* _PROBLEM DESCRIPTION_:
The answer must consist solely of the lines from the one containing "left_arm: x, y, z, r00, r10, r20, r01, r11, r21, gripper" through the last line of the records, set down exactly and without any pictures.

——

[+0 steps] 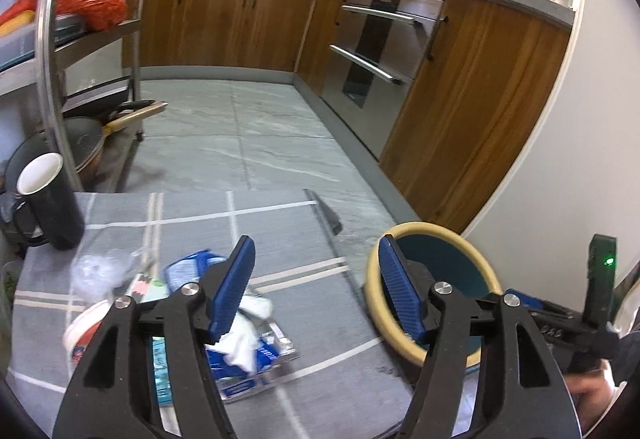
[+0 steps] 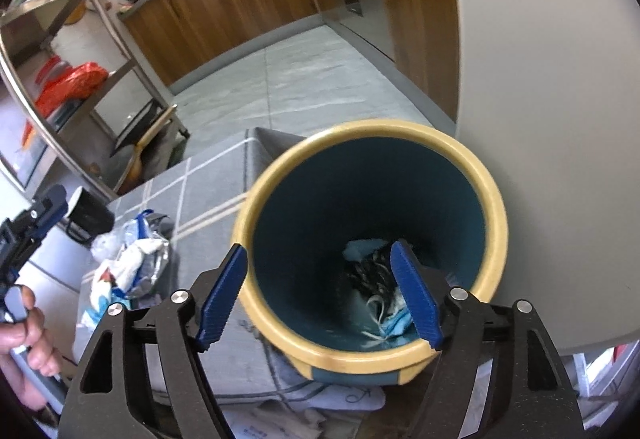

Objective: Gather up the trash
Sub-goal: 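Move both tools back over the remaining trash on the cloth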

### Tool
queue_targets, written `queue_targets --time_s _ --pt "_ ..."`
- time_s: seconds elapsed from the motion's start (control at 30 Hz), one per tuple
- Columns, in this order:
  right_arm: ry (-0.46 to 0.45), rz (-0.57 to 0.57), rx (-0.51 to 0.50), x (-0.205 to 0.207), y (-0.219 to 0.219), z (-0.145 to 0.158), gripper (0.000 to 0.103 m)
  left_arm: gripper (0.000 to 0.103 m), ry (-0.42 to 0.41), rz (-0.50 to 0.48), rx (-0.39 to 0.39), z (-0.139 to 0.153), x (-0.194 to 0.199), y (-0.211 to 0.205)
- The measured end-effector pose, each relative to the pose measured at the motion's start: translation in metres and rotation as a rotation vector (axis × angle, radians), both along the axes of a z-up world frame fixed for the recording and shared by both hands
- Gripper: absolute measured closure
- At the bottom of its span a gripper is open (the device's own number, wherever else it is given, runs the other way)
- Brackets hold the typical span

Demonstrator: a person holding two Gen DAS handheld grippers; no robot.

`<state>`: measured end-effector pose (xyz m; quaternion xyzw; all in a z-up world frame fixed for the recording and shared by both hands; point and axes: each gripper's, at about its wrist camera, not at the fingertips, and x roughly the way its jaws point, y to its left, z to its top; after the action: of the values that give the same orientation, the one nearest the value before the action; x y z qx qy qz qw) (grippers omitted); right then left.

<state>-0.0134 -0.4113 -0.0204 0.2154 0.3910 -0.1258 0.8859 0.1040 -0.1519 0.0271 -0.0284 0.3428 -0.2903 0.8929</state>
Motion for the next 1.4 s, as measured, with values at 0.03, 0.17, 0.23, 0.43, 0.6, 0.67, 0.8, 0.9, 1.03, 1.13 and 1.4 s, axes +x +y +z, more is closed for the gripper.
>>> queue_targets --time_s 0.03,0.17,0.23,0.43,0.6,0.67,0.8,0.9,1.03,1.13,1.4 --pt "-0.003 0.007 0.001 0.002 0.003 0.001 0.026 0.037 -0.001 0.011 0.006 -0.001 0.001 0.006" --pt "-0.007 0.048 -0.007 0.012 0.018 0.005 0.025 0.030 -0.020 0.049 0.037 -0.002 0.002 0.026" --pt "-0.007 0.067 -0.009 0.016 0.026 0.006 0.024 0.028 -0.025 0.067 0.048 -0.003 0.001 0.037" --pt "-0.006 0.120 -0.007 0.029 0.045 0.008 0.023 0.028 -0.018 0.145 0.083 -0.011 0.002 0.078" --pt "-0.008 0.176 -0.008 0.041 0.069 0.011 0.022 0.027 0.006 0.214 0.103 -0.018 0.001 0.110" --pt "-0.009 0.196 -0.011 0.045 0.079 0.012 0.022 0.027 0.013 0.236 0.107 -0.021 0.001 0.121" --pt "-0.010 0.234 -0.007 0.051 0.095 0.014 0.022 0.026 0.037 0.285 0.117 -0.026 -0.001 0.144" --pt "-0.011 0.256 -0.007 0.054 0.105 0.014 0.022 0.026 0.052 0.312 0.128 -0.029 -0.004 0.157" --pt "-0.011 0.275 -0.004 0.057 0.116 0.014 0.021 0.026 0.075 0.333 0.144 -0.036 -0.007 0.172" --pt "-0.006 0.290 0.001 0.060 0.124 0.013 0.021 0.025 0.121 0.337 0.157 -0.047 -0.006 0.181" --pt "0.012 0.349 -0.011 0.069 0.151 0.010 0.021 0.029 0.271 0.278 0.179 -0.089 -0.004 0.182"
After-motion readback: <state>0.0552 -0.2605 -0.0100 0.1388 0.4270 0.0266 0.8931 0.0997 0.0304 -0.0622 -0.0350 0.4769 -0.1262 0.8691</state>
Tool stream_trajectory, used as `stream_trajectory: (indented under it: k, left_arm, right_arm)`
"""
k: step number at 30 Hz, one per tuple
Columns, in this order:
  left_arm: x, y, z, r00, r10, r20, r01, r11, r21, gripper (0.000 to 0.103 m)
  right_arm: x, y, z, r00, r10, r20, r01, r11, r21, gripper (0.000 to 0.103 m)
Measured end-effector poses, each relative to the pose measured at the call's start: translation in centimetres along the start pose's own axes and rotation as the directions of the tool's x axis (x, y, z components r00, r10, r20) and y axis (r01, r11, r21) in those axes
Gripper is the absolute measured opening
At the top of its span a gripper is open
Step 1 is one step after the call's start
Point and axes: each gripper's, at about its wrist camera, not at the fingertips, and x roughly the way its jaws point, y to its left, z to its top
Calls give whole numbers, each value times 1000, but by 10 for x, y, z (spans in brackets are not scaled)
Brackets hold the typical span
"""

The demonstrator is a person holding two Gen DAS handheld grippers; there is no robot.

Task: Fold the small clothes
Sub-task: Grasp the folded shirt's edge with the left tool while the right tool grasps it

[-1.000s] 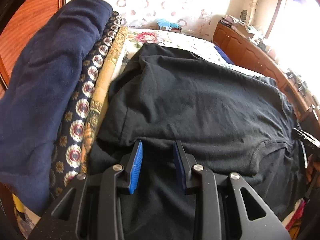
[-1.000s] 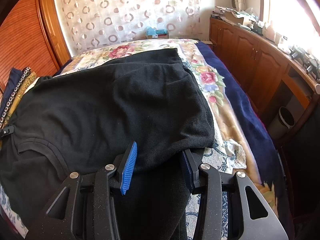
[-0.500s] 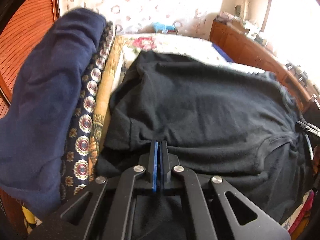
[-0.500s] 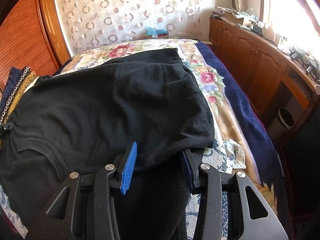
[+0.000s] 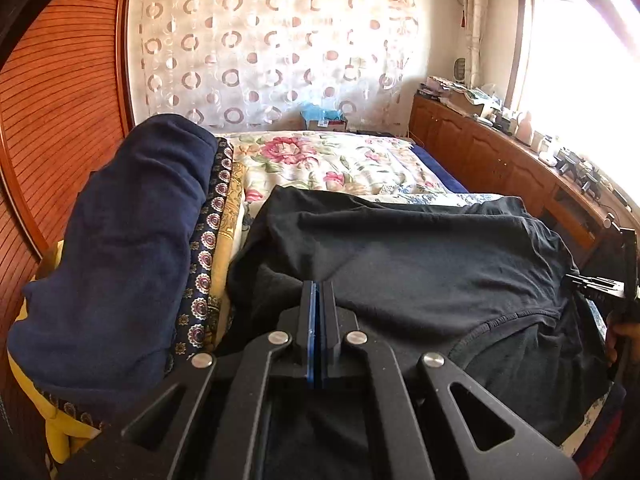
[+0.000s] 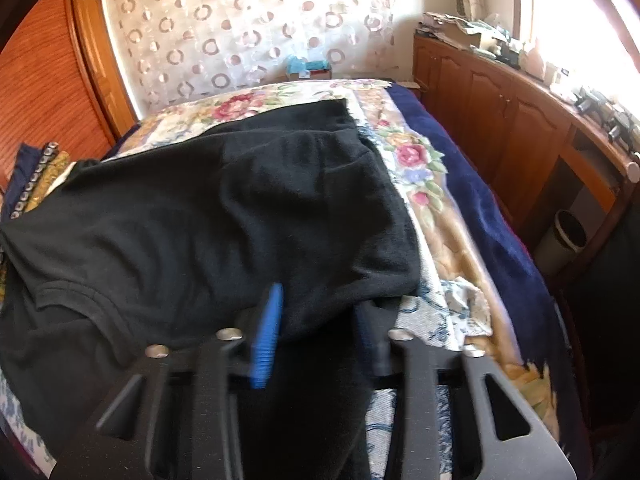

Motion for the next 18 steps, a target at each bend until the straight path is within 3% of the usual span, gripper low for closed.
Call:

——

* _WRITTEN REPLY_:
  left_arm: x, y, z, r00, r10, r20, r01, r11, r21, gripper (0.000 to 0.103 m)
  right_arm: x, y, z, r00, r10, r20, r01, r11, r21, gripper (0.000 to 0.103 m)
Measured end-effector poses, each relative to the pose measured at the call's start: translation in centimetres along the start pose's own axes and rotation as the directions of the tool's x axis (x, y, z components r00, r10, r20) and y axis (r01, r11, r21) in those axes
Gripper is the absolute measured opening
At the top of its span a gripper is open
Step 1 is one step after the call's start
Point and axes: each gripper's, at about its wrist camera, not at the fingertips, and x roughly the way its jaws point, y to its left, z to its top
Calls give whole numbers, each value times 1000, but by 10 for x, y, z (spans in brackets are not scaled)
Brackets hold the typical span
"""

The demonstrator is a person holding two Gen DAS handheld grippers; there is no robot.

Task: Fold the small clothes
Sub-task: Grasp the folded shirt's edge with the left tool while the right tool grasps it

[-1.000s] 
[-1.000s] 
[-0.500s] 
[-0.500s] 
[+0.000s] 
[+0.000s] 

Motion for the next 18 steps, a target at each bend until the straight path is within 3% of the usual span, gripper low for closed.
Call:

This exercise has now been finished.